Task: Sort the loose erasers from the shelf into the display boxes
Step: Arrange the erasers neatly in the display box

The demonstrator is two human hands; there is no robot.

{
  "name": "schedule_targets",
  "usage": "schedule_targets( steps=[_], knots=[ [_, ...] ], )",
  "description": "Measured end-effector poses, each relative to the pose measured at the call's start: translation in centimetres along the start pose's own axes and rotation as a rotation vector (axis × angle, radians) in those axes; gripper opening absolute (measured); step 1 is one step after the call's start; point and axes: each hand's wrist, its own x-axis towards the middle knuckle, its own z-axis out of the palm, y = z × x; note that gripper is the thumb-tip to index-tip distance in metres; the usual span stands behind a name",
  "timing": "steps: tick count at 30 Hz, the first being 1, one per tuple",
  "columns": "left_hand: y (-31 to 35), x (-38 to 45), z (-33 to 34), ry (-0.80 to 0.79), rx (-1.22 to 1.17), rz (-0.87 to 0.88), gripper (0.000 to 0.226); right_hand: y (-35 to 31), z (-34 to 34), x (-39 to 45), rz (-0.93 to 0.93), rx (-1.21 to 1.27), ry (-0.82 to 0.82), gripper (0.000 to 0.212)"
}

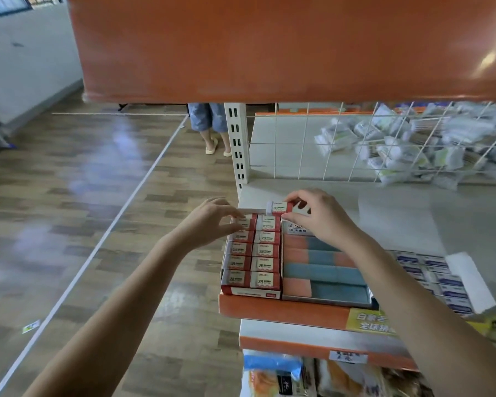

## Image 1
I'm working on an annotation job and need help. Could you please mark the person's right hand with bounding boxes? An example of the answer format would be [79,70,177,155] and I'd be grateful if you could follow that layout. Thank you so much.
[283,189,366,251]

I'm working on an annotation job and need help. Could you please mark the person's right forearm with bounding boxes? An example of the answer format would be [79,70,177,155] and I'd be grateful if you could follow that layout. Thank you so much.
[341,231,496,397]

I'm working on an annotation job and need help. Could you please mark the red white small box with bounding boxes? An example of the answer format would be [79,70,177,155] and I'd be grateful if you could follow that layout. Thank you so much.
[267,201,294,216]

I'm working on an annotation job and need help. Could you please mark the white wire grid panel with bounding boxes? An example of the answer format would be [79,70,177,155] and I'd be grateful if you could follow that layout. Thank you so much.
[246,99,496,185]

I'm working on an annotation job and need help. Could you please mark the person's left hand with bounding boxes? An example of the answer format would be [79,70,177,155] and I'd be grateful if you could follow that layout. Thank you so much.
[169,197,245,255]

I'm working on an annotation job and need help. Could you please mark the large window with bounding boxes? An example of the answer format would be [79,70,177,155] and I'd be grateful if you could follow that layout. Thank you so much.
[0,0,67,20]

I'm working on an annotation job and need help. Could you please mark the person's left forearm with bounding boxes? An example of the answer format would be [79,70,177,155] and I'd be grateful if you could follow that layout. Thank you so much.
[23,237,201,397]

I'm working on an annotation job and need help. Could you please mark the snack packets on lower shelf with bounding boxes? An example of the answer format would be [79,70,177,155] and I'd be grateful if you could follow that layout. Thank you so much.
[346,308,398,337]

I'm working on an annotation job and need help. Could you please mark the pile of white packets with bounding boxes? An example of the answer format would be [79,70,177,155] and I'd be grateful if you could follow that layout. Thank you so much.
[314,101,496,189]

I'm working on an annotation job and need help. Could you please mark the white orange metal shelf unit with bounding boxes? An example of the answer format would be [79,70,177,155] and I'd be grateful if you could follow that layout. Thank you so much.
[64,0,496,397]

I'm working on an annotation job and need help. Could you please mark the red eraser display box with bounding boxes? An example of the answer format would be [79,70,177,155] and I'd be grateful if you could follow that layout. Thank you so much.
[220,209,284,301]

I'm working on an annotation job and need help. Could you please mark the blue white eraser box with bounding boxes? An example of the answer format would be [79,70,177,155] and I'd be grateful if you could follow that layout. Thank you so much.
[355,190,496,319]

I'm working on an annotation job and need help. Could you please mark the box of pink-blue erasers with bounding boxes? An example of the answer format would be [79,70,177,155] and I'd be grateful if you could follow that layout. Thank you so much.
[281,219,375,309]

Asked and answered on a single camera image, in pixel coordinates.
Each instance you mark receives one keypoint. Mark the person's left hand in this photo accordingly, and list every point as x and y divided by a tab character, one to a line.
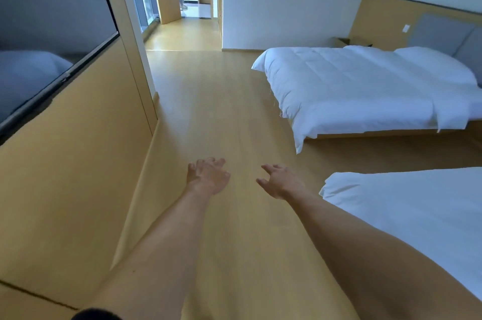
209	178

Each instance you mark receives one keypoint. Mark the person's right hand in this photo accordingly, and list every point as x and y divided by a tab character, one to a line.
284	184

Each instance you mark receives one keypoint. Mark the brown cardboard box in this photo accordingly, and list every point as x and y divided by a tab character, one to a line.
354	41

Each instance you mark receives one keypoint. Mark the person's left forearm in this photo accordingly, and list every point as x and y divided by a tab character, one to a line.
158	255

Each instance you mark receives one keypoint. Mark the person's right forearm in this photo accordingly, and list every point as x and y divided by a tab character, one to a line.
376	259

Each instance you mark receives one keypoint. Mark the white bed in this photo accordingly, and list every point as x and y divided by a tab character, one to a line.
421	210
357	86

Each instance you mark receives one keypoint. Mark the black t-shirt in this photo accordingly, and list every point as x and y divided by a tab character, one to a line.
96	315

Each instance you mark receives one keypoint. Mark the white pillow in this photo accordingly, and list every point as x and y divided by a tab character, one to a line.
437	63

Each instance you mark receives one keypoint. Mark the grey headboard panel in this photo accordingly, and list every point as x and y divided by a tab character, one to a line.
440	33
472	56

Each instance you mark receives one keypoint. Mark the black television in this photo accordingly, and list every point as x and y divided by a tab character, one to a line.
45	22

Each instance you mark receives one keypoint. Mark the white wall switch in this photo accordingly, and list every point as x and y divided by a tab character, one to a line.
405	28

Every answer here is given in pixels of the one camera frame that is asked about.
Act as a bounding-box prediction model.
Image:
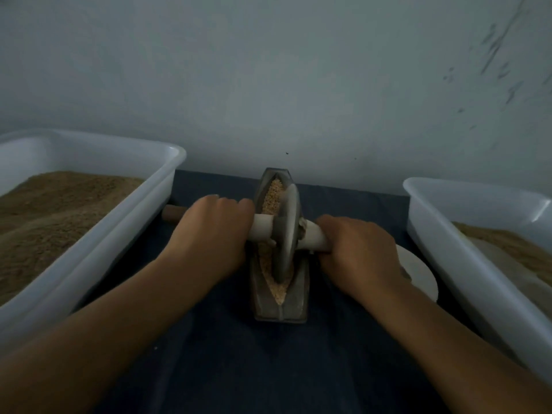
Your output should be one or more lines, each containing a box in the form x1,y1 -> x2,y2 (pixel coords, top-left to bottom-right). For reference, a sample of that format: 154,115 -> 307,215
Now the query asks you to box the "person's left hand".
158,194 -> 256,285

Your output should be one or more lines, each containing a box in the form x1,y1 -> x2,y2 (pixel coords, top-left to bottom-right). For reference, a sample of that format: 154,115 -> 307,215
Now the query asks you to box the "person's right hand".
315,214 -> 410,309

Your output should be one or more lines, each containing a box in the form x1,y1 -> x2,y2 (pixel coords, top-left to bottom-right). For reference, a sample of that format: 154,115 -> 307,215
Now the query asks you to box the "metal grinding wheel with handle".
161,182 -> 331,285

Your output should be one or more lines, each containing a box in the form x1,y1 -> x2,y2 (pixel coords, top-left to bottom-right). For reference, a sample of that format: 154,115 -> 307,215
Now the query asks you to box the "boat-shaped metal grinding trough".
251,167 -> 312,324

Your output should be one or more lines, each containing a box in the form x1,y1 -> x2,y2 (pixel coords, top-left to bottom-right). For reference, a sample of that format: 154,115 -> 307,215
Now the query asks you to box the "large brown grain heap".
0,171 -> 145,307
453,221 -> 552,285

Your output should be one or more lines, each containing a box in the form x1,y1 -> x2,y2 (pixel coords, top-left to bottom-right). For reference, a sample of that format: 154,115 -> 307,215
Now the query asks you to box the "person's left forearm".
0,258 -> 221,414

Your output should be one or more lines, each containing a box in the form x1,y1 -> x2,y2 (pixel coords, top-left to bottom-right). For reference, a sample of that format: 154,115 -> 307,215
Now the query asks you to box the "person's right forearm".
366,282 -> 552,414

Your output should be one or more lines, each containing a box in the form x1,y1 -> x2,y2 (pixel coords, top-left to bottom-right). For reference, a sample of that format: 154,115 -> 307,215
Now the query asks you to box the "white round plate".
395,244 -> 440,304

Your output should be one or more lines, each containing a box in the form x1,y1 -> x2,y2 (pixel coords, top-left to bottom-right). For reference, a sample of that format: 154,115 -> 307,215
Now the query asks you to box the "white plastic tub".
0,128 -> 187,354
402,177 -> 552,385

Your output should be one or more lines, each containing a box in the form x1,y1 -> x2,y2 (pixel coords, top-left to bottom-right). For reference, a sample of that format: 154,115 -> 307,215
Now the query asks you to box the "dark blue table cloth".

----

How to complete this task:
Since the pictures are not wanted, give the material again exactly without them.

Answer space:
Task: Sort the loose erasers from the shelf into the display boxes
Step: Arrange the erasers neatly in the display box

The demonstrator is two human hands; there is no robot.

{
  "name": "schedule_targets",
  "usage": "schedule_targets( steps=[_], knots=[ [_, ...] ], )",
  "description": "Measured end-effector poses, each relative to the pose measured at the call's start: translation in centimetres along the start pose's own axes and rotation as a rotation vector (axis × angle, radians) in those axes; gripper opening absolute (measured); step 1 is one step after the call's start; point and axes: each hand's wrist, its own x-axis towards the middle knuckle, its own z-axis out of the palm, y = z × x; note that gripper is the thumb-tip to index-tip distance in metres; the usual span stands behind a name",
  "timing": "steps: tick count at 30 Hz, the first being 1, one per tuple",
  "columns": "left_hand: y (-31 to 35), x (-38 to 45), z (-33 to 34), ry (-0.80 to 0.79), rx (-1.22 to 1.17), rz (-0.87 to 0.88), gripper (0.000 to 0.226); right_hand: y (-35 to 31), z (-34 to 34), x (-39 to 45), rz (-0.93 to 0.93), rx (-1.21 to 1.27), ry (-0.82 to 0.82), gripper (0.000 to 0.212)"
}


## Image 1
I'm working on an annotation job and need help. Could you please mark the person's right hand with bounding boxes? An example of the answer format would be [79,70,177,155] and I'd be grateful if you could follow that layout. Thank you so much.
[283,189,366,251]

I'm working on an annotation job and need help. Could you please mark the person's right forearm with bounding boxes? An example of the answer format would be [79,70,177,155] and I'd be grateful if you could follow that layout. Thank you so much.
[341,231,496,397]

I'm working on an annotation job and need help. Could you please mark the red white small box with bounding boxes? An example of the answer format would be [79,70,177,155] and I'd be grateful if you could follow that layout. Thank you so much.
[267,201,294,216]

I'm working on an annotation job and need help. Could you please mark the white wire grid panel with bounding boxes? An example of the answer format would be [79,70,177,155] and I'd be grateful if you could follow that layout. Thank you so much.
[246,99,496,185]

I'm working on an annotation job and need help. Could you please mark the person's left hand with bounding boxes? An example of the answer format would be [79,70,177,155] and I'd be grateful if you could follow that layout. Thank you so much.
[169,197,245,255]

I'm working on an annotation job and need help. Could you please mark the large window with bounding boxes? An example of the answer format would be [79,70,177,155] and I'd be grateful if you could follow that layout. Thank you so much.
[0,0,67,20]

I'm working on an annotation job and need help. Could you please mark the person's left forearm with bounding boxes? An example of the answer format would be [79,70,177,155] and I'd be grateful if you could follow that layout. Thank you so much.
[23,237,201,397]

I'm working on an annotation job and need help. Could you please mark the snack packets on lower shelf with bounding boxes? An example of the answer format would be [79,70,177,155] and I'd be grateful if you could follow that layout. Thank you so much.
[346,308,398,337]

I'm working on an annotation job and need help. Could you please mark the pile of white packets with bounding boxes? An example of the answer format would be [79,70,177,155] and I'd be grateful if you could follow that layout. Thank you so much.
[314,101,496,189]

I'm working on an annotation job and need help. Could you please mark the white orange metal shelf unit with bounding boxes? An example of the answer format would be [79,70,177,155] and I'd be grateful if you could follow that layout. Thank you so much.
[64,0,496,397]

I'm working on an annotation job and need help. Could you please mark the red eraser display box with bounding boxes? An example of the answer format would be [79,70,177,155] and I'd be grateful if you could follow that layout. Thank you so much.
[220,209,284,301]

I'm working on an annotation job and need help. Could you please mark the blue white eraser box with bounding boxes? An example of the answer format would be [79,70,177,155] and I'd be grateful if you could follow that layout. Thank you so much.
[355,190,496,319]

I'm working on an annotation job and need help. Could you please mark the box of pink-blue erasers with bounding boxes? An example of the answer format would be [79,70,177,155] and I'd be grateful if you could follow that layout. Thank you so much.
[281,219,375,309]

Asked and answered on a single camera image, in pixel coordinates.
Each instance you mark receives one keypoint. Mark the person's left hand in this photo accordingly, and list every point as x and y divided by a tab character, one to a line.
209	178

Each instance you mark receives one keypoint. Mark the person's right hand in this photo accordingly, and list every point as x and y divided by a tab character, one to a line.
284	184

Each instance you mark receives one keypoint. Mark the brown cardboard box in this photo accordingly, and list every point as x and y divided by a tab character, one to a line.
354	41

Each instance you mark receives one keypoint. Mark the person's left forearm in this photo accordingly, and list every point as x and y divided by a tab character, one to a line.
158	255

Each instance you mark receives one keypoint. Mark the person's right forearm in this photo accordingly, and list every point as x and y divided by a tab character, one to a line.
376	259

Each instance you mark receives one keypoint. Mark the white bed in this photo accordingly, and list every point as x and y divided by a tab character, one to a line.
421	210
357	86

Each instance you mark receives one keypoint. Mark the black t-shirt in this photo accordingly, and list every point as x and y divided by a tab character, one to a line.
96	315

Each instance you mark receives one keypoint. Mark the white pillow in this photo accordingly, and list every point as x and y divided by a tab character, one to a line.
437	63

Each instance you mark receives one keypoint. Mark the grey headboard panel in this photo accordingly, and list every point as x and y divided by a tab character, one to a line.
440	33
472	56

Each instance you mark receives one keypoint. Mark the black television in this photo accordingly, and list every point as x and y divided by a tab character, one to a line.
45	22

Each instance you mark receives one keypoint. Mark the white wall switch in this photo accordingly, and list every point as x and y divided by a tab character, one to a line.
405	28

Every answer here is given in pixels of the one camera frame that is asked about.
Act as a bounding-box prediction model.
Image:
Your output should be one or more lines, each containing a box in the form x1,y1 -> x2,y2 (pixel coords, top-left to bottom-right). For reference, a sample of that format: 154,115 -> 307,215
Now the query asks you to box the "person's left hand".
158,194 -> 256,285

Your output should be one or more lines, each containing a box in the form x1,y1 -> x2,y2 (pixel coords, top-left to bottom-right). For reference, a sample of that format: 154,115 -> 307,215
Now the query asks you to box the "person's right hand".
315,214 -> 410,309

Your output should be one or more lines, each containing a box in the form x1,y1 -> x2,y2 (pixel coords, top-left to bottom-right). For reference, a sample of that format: 154,115 -> 307,215
Now the query asks you to box the "metal grinding wheel with handle".
161,182 -> 331,285

Your output should be one or more lines, each containing a box in the form x1,y1 -> x2,y2 (pixel coords, top-left to bottom-right). For reference, a sample of that format: 154,115 -> 307,215
Now the query asks you to box the "boat-shaped metal grinding trough".
251,167 -> 312,324

Your output should be one or more lines, each containing a box in the form x1,y1 -> x2,y2 (pixel coords, top-left to bottom-right). For reference, a sample of that format: 154,115 -> 307,215
Now the query asks you to box the "large brown grain heap".
0,171 -> 145,307
453,221 -> 552,285

Your output should be one or more lines, each containing a box in the form x1,y1 -> x2,y2 (pixel coords, top-left to bottom-right). For reference, a sample of that format: 154,115 -> 307,215
Now the query asks you to box the "person's left forearm".
0,258 -> 221,414

Your output should be one or more lines, each containing a box in the form x1,y1 -> x2,y2 (pixel coords, top-left to bottom-right). For reference, a sample of that format: 154,115 -> 307,215
Now the query asks you to box the "person's right forearm".
366,282 -> 552,414

Your output should be one or more lines, each containing a box in the form x1,y1 -> x2,y2 (pixel coords, top-left to bottom-right). For reference, a sample of that format: 154,115 -> 307,215
Now the query asks you to box the "white round plate".
395,244 -> 440,304

Your output should be one or more lines, each containing a box in the form x1,y1 -> x2,y2 (pixel coords, top-left to bottom-right). For reference, a sample of that format: 154,115 -> 307,215
Now the query asks you to box the "white plastic tub".
0,128 -> 187,354
402,177 -> 552,385

Your output should be one or more lines, each containing a box in the form x1,y1 -> x2,y2 (pixel coords, top-left to bottom-right). For reference, a sample of that format: 154,115 -> 307,215
Now the query asks you to box the "dark blue table cloth".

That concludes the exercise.